*TASK TO CARRY OUT:*
Pull out every line from the listing that has the word "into".

◇ ◇ ◇ ◇ ◇ ◇ ◇

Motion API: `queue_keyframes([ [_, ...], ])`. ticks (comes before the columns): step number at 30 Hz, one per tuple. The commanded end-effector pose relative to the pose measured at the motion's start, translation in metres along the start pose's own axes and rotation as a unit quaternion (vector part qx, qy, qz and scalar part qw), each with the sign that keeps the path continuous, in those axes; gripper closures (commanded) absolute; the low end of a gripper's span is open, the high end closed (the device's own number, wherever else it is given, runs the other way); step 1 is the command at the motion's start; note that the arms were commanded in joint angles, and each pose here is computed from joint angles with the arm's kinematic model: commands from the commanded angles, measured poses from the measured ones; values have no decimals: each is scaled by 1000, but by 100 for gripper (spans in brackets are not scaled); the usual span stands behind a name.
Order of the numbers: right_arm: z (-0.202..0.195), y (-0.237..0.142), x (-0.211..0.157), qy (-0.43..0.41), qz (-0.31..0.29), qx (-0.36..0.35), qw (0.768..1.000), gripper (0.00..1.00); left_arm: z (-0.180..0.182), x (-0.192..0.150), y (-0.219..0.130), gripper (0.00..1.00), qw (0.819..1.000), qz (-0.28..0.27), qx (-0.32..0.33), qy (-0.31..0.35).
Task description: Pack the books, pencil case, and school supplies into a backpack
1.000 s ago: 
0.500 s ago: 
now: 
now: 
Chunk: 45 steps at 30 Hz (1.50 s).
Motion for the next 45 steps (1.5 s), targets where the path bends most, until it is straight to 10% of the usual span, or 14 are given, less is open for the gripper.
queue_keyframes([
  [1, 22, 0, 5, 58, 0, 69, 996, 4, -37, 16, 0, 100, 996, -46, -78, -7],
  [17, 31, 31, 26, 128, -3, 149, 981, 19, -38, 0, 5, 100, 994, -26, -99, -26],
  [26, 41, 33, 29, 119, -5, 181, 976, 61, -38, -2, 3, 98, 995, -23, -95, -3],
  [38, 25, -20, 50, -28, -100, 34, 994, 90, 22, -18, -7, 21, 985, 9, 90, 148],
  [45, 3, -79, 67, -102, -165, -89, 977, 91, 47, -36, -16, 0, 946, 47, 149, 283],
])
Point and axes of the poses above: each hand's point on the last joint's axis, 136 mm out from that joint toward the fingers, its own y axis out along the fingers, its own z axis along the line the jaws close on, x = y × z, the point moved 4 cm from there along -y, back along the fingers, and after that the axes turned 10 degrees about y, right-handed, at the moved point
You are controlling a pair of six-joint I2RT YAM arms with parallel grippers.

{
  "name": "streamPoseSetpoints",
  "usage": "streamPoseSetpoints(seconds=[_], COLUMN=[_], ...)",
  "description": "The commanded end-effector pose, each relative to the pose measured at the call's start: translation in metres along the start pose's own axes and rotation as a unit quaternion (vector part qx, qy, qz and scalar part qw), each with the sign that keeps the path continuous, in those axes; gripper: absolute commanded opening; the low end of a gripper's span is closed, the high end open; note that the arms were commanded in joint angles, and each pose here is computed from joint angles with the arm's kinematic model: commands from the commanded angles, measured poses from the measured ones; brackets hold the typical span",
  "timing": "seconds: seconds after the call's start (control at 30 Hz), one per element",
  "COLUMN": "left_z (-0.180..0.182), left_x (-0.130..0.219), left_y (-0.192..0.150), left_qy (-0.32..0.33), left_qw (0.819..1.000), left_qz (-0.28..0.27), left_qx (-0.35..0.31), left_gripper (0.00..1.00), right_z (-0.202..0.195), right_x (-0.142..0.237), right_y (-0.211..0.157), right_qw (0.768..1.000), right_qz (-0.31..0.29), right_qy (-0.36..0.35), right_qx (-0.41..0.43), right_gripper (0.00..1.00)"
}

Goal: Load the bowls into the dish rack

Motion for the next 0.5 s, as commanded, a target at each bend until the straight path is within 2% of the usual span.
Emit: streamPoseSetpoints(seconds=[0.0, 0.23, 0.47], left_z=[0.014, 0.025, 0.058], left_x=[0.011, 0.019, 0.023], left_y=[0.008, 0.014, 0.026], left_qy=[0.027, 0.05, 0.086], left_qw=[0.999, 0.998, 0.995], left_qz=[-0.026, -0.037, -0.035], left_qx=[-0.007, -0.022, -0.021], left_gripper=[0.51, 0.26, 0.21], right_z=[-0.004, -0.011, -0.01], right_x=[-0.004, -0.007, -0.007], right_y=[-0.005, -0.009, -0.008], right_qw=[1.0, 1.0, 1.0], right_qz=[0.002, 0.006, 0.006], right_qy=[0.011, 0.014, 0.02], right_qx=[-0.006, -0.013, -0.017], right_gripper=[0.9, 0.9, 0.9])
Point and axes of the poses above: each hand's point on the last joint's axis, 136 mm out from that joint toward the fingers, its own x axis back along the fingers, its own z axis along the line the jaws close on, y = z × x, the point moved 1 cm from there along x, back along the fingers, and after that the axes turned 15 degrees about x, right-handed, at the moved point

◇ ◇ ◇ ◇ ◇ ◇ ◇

*REPLY:*
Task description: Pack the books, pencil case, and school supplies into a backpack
Goal: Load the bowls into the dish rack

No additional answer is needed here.